Objective: Diabetes is underdiagnosed. About one third of people with diabetes do not know they have it, and the average lag between onset and diagnosis is 7 yr. This report reconsiders the criteria for diagnosing diabetes and recommends screening criteria to make case finding easier for clinicians and patients.
Participants: R.M.B. invited experts in the area of diagnosis, monitoring, and management of diabetes to form a panel to review the literature and develop consensus regarding the screening and diagnosis of diabetes with particular reference to the use of hemoglobin A1c (HbA1c). Participants met in open session and by E-mail thereafter. Metrika, Inc. sponsored the meeting.
Evidence: A literature search was performed using standard search engines.
Consensus process: The panel heard each member's discussion of the issues, reviewing evidence prior to drafting conclusions. Principal conclusions were agreed on, and then specific cut points were discussed in an iterative consensus process.
Conclusions: The main factors in support of using HbA1c as a screening and diagnostic test include: 1) HbA1c does not require patients to be fasting; 2) HbA1c reflects longer-term glycemia than does plasma glucose; 3) HbA1c laboratory methods are now well standardized and reliable; and 4) errors caused by nonglycemic factors affecting HbA1c such as hemoglobinopathies are infrequent and can be minimized by confirming the diagnosis of diabetes with a plasma glucose (PG)-specific test.
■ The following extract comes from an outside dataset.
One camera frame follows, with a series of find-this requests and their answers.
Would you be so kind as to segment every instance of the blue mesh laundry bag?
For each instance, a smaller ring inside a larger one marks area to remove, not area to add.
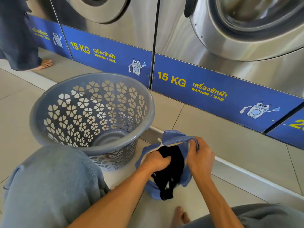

Specific recommendations include: 1) screening standards should be established that prompt further testing and closer follow-up, including fasting PG of 100 mg/dl or greater, random PG of 130 mg/dl or greater, or HbA1c greater than 6.0%; 2) HbA1c of 6.5-6.9% or greater, confirmed by a PG-specific test (fasting plasma glucose or oral glucose tolerance test), should establish the diagnosis of diabetes; and 3) HbA1c of 7% or greater, confirmed by another HbA1c- or a PG-specific test (fasting plasma glucose or oral glucose tolerance test) should establish the diagnosis of diabetes. The recommendations are offered for consideration of the clinical community and interested associations and societies.